The year 2011 was “the year of the protestor” (Time Magazine) from Tunisia, Cairo, and even Tel Aviv to Madrid, Athens, Madison, Wisconsin, lower Manhattan (Zucotti Park) and then across more than 1,000 U.S. locations. Millions were in the streets, united by what the leading liberal economist Joseph Stiglitz calls “a common understanding that…the economic and political system had failed and that both were fundamentally unfair…. There are moments,” Stiglitz was inspired to comment at the beginning of his latest book The Price of Inequality, “when people all over the world seem to rise up, to say that something is wrong, to ask for change.” It must have been unsettling for America’s filthy rich to hear so many ordinary citizens talk about how the American economic and political system is rigged to serve and protect the wealthy few. The capitalist elite could not have enjoyed the wide and initially quite positive media coverage given to activists who criticized the nation’s savage disparities and plutocracy and the rising attention given to economic inequality. It could not have been pleasant for the financial and corporate bourgeoisie to see so many Americans show that they did not think they’d been given a remotely adequate voice in public affairs.
It must have been a great relief for the masters to see the elite-managed, narrow-spectrum presidential contest move front and center a year later.
Input Every Four Years
When an ABC television correspondent asked Vice President Dick Cheney about surveys demonstrating that the great majority of Americans opposed the war in Iraq, Cheney said, “So?”
“So—you don’t care what the American people think?” the correspondent asked.
“No,” Cheney elaborated, “I think you cannot be blown off course by the fluctuations in public opinion polls.” Justifying Cheney’s blunt remarks, White House spokesperson Dana Perino was later asked if the citizenry should have “input” on U.S. policy. “You had your input,” Perino replied. “The American people have input every four years and that’s the way our system is set up.”

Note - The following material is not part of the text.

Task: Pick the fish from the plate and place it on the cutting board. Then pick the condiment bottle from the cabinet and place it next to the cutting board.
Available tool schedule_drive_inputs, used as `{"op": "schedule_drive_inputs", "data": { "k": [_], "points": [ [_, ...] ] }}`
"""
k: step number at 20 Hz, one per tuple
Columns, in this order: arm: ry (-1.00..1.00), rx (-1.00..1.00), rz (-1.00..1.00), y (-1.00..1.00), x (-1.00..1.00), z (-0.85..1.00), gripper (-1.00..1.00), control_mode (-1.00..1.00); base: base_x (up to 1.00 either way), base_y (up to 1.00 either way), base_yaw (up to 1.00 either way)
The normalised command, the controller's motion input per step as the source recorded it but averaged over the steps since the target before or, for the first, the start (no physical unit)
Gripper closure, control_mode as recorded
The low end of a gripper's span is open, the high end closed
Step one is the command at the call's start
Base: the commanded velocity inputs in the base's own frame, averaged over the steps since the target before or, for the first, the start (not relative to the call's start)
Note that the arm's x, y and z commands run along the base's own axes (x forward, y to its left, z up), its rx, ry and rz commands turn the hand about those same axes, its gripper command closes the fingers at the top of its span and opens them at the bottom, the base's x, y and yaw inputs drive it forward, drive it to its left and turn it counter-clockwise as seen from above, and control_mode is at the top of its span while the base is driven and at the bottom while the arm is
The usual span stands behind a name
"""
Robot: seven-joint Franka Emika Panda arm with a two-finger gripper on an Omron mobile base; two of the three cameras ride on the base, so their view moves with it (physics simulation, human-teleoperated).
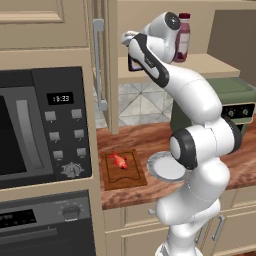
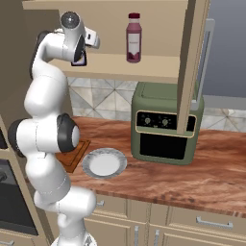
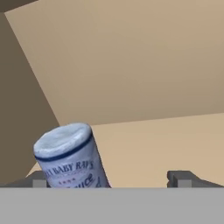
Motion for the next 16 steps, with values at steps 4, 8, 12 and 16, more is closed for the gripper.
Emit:
{"op": "schedule_drive_inputs", "data": {
  "k": [4,8,12,16],
  "points": [
    [0.0,0.0,0.0,0.01,0.0,0.0,1.0,-1.0,0.0,0.0,0.0],
    [0.0,0.0,0.0,0.0,0.0,0.0,1.0,-1.0,0.0,0.0,0.0],
    [0.0,0.0,0.0,0.0,0.0,0.0,1.0,-1.0,0.0,0.0,0.0],
    [-0.06,0.0,0.0,0.0,-0.04,0.06,1.0,-1.0,0.0,0.0,0.0]
  ]
}}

Noam Chomsky aptly summarized the core sentiment behind this remark: “Every four years the American people can choose between candidates whose views they reject and then they should shut up.” As Chomsky noted at the time, citing relevant survey data from the Program on International Policy Attitudes, the preponderant majority of Americans disagreed. A remarkable 94 percent of U.S. citizens said that government leaders should pay attention to the views of the public between elections—a massive repudiation of the authoritarian notion that elections are the only time when the citizenry’s opinion should have influence.
The Obama Bubble That Went Pop
After vetting him carefully, the ruling class hired the fake-progressive, deeply conservative Barack Obama to sustain the illusion that elections provide significant popular input. His assignment was to tamp down popular expectations for progressive change after the long national arch-plutocratic Bush-Cheney nightmare. It worked well in 2009 and 2010, with the only sign of seemingly popular resistance emerging on the hard right in the form of the elite-funded, media-fanned, super-Republican, white nationalist Tea Party phenomenon.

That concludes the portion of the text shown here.